Items from a data source:
= = = =
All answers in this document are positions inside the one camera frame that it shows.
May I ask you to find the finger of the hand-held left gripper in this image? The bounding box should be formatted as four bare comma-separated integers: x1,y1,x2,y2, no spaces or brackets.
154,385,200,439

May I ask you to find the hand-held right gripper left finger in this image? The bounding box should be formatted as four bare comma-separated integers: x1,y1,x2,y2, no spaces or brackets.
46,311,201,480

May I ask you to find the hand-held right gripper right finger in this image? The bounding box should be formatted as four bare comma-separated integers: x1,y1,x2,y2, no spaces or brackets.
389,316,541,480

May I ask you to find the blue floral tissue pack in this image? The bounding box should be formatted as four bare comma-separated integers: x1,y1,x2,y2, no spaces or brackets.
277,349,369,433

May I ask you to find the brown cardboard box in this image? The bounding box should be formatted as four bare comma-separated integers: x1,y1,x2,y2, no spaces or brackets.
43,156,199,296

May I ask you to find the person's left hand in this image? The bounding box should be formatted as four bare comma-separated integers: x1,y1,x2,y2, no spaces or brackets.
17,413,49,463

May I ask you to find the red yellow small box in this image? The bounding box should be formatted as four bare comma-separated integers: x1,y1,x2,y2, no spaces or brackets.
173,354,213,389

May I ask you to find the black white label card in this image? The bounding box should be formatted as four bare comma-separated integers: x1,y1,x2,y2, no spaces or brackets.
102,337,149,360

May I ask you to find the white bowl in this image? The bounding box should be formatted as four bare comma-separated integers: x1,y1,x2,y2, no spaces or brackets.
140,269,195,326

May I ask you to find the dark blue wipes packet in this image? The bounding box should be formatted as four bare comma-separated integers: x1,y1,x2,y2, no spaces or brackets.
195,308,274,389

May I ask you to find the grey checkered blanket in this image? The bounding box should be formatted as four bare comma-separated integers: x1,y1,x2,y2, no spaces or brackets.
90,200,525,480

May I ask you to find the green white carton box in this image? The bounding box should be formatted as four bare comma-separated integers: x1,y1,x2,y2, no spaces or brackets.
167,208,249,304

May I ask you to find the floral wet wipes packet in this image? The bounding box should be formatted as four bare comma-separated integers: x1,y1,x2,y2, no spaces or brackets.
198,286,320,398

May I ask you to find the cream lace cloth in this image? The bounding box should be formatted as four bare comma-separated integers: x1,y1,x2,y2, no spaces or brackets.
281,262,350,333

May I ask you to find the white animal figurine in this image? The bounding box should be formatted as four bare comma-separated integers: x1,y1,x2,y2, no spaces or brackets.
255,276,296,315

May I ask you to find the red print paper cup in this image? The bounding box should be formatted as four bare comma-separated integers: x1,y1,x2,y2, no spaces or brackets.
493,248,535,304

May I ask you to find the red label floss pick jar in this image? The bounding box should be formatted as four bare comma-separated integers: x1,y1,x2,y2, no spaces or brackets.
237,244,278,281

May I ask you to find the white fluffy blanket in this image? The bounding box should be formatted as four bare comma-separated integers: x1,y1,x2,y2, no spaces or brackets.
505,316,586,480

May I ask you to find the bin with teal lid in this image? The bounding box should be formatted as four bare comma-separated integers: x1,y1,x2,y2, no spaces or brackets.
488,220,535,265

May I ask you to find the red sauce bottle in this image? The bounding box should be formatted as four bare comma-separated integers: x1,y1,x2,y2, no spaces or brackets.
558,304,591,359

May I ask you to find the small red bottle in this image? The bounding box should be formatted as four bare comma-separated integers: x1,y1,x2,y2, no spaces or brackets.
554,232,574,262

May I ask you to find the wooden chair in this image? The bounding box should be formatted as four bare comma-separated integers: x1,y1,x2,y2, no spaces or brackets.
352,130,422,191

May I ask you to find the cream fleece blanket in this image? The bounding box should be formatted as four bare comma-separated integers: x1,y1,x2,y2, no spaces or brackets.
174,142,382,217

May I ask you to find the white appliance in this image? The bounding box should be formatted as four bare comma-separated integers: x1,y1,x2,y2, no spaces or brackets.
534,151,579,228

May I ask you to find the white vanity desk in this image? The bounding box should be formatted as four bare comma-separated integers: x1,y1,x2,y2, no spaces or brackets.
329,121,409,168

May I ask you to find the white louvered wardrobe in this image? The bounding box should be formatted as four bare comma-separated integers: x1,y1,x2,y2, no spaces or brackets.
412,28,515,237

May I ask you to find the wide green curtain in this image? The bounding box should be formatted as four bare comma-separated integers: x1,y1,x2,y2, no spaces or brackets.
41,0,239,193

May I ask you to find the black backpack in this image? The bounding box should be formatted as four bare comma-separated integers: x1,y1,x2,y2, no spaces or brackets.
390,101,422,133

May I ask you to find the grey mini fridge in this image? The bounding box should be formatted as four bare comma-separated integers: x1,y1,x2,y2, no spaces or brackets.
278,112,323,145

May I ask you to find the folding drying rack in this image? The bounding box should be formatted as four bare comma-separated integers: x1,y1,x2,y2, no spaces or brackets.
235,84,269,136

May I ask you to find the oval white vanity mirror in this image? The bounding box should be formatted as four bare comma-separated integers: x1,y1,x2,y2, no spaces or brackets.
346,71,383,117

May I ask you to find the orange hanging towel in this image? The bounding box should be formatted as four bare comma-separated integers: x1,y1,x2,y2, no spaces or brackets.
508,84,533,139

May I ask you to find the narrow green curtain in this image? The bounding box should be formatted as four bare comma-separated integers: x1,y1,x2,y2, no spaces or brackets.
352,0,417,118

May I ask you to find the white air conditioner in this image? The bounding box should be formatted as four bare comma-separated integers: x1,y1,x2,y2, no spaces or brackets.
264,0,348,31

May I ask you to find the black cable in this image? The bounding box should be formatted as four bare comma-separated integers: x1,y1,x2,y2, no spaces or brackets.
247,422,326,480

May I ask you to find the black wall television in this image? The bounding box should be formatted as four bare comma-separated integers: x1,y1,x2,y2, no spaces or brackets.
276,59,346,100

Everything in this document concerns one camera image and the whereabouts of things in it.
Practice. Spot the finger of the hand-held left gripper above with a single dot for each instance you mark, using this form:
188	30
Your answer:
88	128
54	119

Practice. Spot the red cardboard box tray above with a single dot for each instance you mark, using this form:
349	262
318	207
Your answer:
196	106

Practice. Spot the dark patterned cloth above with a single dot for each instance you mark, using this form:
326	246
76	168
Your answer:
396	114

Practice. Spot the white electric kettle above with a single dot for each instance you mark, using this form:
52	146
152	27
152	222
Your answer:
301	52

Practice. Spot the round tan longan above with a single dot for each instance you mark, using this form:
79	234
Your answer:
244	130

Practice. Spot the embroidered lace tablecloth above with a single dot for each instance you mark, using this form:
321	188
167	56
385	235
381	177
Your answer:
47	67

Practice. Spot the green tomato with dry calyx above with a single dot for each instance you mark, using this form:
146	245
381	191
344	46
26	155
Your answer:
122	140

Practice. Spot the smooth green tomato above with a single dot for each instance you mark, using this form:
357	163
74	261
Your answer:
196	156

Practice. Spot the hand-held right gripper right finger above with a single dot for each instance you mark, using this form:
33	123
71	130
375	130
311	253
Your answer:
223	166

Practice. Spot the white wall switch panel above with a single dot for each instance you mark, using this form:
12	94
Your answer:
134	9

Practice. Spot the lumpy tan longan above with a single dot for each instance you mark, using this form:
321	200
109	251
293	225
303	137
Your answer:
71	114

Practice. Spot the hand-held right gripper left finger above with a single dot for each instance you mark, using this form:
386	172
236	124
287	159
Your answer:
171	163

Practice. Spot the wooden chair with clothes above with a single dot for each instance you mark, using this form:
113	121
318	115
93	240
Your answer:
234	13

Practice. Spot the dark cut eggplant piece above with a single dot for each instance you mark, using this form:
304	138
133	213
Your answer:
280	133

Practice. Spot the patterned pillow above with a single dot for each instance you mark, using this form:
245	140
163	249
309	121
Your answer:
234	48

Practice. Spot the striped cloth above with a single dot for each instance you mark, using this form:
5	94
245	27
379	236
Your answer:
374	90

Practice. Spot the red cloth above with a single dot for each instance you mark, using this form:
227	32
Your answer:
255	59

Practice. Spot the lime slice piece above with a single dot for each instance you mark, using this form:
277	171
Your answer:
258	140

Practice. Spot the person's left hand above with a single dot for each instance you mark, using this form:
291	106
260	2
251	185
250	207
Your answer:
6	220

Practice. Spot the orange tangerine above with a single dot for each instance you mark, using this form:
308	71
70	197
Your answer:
= = = =
> _Work request_:
What lines above contain "longan"? Copy them out.

> _Answer for the task_:
Practice. Spot the round tan longan above with a single dot for each instance you mark, using this form:
Practice. Spot the lumpy tan longan above with a single dot for each instance you mark, using this form:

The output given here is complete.